▸ **Task directions**
Please give the count of lines in the listing underneath that hold "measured", leaving out everything else.

▸ **Information provided**
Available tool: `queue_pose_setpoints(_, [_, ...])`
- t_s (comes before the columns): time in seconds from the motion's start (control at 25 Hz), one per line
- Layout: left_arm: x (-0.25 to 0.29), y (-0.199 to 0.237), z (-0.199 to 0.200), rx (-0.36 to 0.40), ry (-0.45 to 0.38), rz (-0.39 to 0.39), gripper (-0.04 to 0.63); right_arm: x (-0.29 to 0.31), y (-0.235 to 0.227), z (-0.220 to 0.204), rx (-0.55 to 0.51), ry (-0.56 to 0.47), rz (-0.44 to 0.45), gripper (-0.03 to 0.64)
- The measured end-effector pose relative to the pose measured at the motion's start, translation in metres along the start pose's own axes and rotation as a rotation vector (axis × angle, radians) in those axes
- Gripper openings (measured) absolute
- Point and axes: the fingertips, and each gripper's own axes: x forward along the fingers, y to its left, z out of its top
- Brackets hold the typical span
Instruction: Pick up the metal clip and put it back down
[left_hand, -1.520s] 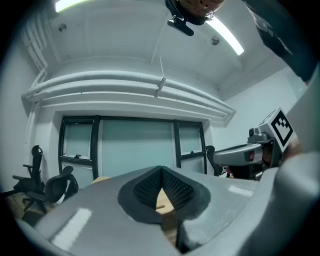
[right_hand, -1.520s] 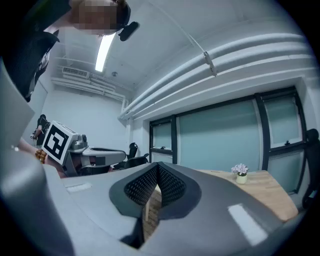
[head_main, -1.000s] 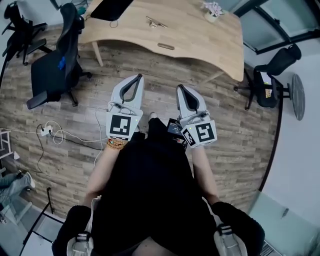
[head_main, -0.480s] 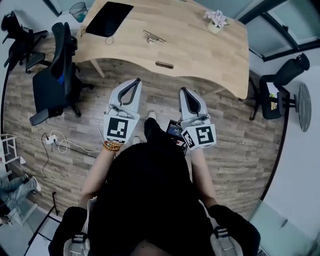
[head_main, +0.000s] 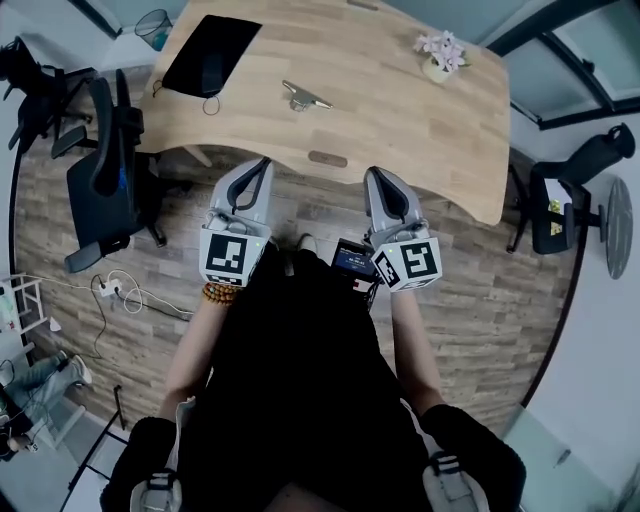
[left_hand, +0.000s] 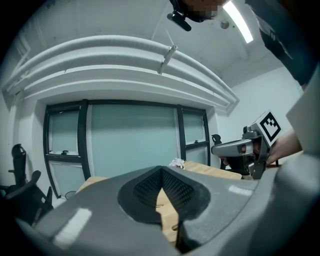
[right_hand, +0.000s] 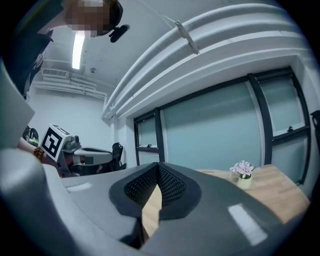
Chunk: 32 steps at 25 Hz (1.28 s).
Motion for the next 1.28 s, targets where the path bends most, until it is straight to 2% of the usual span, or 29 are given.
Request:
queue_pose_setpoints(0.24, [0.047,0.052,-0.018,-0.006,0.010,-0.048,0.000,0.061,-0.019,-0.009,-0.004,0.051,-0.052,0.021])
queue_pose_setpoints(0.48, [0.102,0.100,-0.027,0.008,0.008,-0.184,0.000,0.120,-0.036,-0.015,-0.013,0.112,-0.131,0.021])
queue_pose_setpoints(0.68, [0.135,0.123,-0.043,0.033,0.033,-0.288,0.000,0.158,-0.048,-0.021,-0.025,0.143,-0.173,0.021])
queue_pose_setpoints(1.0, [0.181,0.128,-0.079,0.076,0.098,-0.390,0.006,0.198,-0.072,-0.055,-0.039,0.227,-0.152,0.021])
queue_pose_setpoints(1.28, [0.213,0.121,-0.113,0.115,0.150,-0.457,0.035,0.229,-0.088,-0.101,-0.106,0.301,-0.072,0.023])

▸ **Response for this exercise**
2